* **BRIEF**
The data must be reproduced verbatim; images are to be omitted.

* **SOURCE MATERIAL**
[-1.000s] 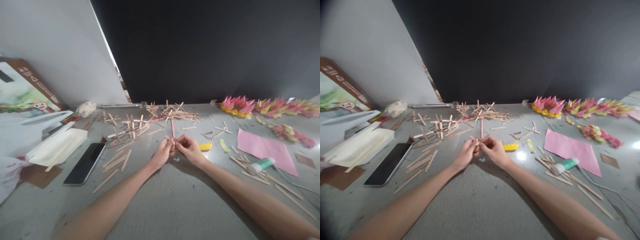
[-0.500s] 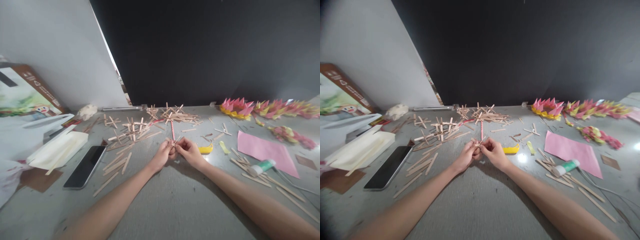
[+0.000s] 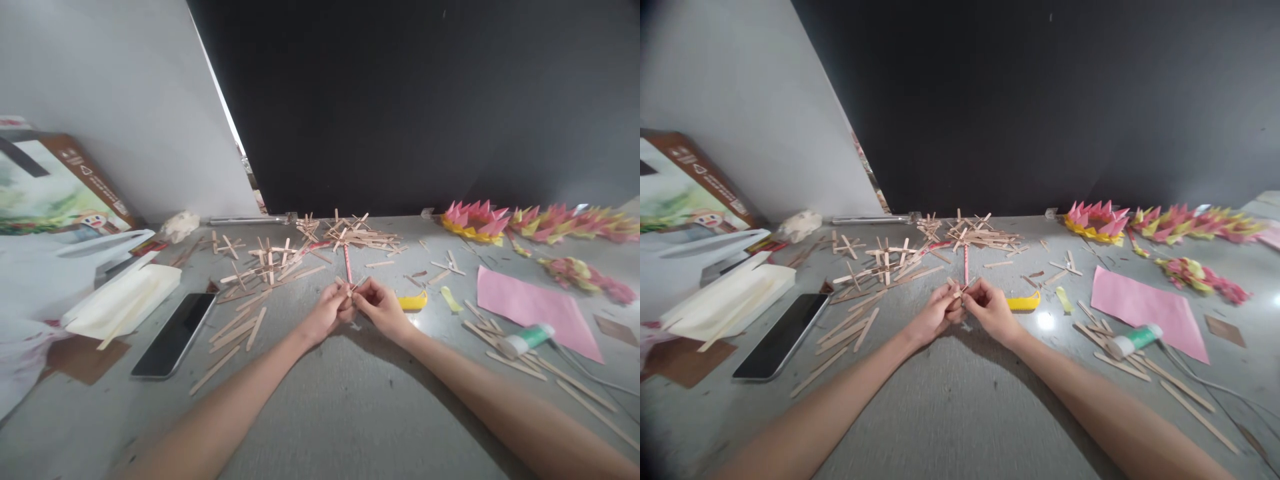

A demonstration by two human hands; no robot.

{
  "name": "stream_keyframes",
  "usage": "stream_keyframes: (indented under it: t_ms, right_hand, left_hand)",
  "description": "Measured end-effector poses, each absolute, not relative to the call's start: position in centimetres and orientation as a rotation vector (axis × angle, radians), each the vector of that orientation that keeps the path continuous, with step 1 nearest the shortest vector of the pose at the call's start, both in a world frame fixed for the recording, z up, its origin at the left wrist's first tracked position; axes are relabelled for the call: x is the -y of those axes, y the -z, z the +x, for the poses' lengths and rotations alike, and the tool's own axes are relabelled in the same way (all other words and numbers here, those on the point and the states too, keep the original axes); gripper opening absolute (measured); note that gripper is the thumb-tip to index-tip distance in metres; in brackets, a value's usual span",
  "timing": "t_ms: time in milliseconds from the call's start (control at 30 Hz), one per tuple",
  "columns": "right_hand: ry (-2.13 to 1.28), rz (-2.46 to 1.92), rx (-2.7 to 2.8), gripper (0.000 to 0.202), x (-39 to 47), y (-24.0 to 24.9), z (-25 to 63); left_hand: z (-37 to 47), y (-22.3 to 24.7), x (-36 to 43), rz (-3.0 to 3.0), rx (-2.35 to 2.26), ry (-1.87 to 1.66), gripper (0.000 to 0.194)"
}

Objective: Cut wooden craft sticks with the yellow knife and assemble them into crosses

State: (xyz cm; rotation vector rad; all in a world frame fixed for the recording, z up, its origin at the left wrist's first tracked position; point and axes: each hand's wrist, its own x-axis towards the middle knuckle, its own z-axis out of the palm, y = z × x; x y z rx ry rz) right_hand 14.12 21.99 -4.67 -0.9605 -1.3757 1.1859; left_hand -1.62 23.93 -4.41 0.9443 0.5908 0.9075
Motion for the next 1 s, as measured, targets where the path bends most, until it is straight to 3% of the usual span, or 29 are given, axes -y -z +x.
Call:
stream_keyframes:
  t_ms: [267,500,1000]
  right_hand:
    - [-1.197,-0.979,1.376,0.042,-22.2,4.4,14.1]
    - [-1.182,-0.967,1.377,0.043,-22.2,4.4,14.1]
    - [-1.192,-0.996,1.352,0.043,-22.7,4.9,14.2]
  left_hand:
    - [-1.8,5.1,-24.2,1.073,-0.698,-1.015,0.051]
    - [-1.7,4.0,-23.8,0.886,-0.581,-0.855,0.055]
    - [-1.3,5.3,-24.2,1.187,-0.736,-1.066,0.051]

* **TASK ANSWER**
[-1.000s] 
[-0.500s] 
[+0.000s] 

A demonstration by two human hands; no robot.

{
  "name": "stream_keyframes",
  "usage": "stream_keyframes: (indented under it: t_ms, right_hand, left_hand)",
  "description": "Measured end-effector poses, each absolute, not relative to the call's start: position in centimetres and orientation as a rotation vector (axis × angle, radians), each the vector of that orientation that keeps the path continuous, with step 1 nearest the shortest vector of the pose at the call's start, both in a world frame fixed for the recording, z up, its origin at the left wrist's first tracked position; axes are relabelled for the call: x is the -y of those axes, y the -z, z the +x, for the poses' lengths and rotations alike, and the tool's own axes are relabelled in the same way (all other words and numbers here, those on the point and the states too, keep the original axes); gripper opening absolute (measured); note that gripper is the thumb-tip to index-tip distance in metres; in brackets, a value's usual span",
  "timing": "t_ms: time in milliseconds from the call's start (control at 30 Hz), one per tuple",
  "columns": "right_hand: ry (-2.13 to 1.28), rz (-2.46 to 1.92), rx (-2.7 to 2.8), gripper (0.000 to 0.202), x (-39 to 47), y (-24.0 to 24.9), z (-25 to 63); left_hand: z (-37 to 47), y (-22.3 to 24.7), x (-36 to 43), rz (-3.0 to 3.0), rx (-2.35 to 2.26), ry (-1.87 to 1.66), gripper (0.000 to 0.194)"
}

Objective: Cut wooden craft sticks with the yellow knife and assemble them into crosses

State: (xyz cm; rotation vector rad; all in a world frame fixed for the recording, z up, its origin at the left wrist's first tracked position; point and axes: each hand's wrist, its own x-axis towards the middle knuckle, its own z-axis out of the palm, y = z × x; x y z rx ry rz) right_hand 14.12 21.99 -4.67 -0.9605 -1.3757 1.1859; left_hand -1.62 23.93 -4.41 0.9443 0.5908 0.9075
Motion for the next 1 s, as measured, targets where the path bends most, until it is straight to 3% of the usual span, or 29 are given, axes -y -z +x.
Call:
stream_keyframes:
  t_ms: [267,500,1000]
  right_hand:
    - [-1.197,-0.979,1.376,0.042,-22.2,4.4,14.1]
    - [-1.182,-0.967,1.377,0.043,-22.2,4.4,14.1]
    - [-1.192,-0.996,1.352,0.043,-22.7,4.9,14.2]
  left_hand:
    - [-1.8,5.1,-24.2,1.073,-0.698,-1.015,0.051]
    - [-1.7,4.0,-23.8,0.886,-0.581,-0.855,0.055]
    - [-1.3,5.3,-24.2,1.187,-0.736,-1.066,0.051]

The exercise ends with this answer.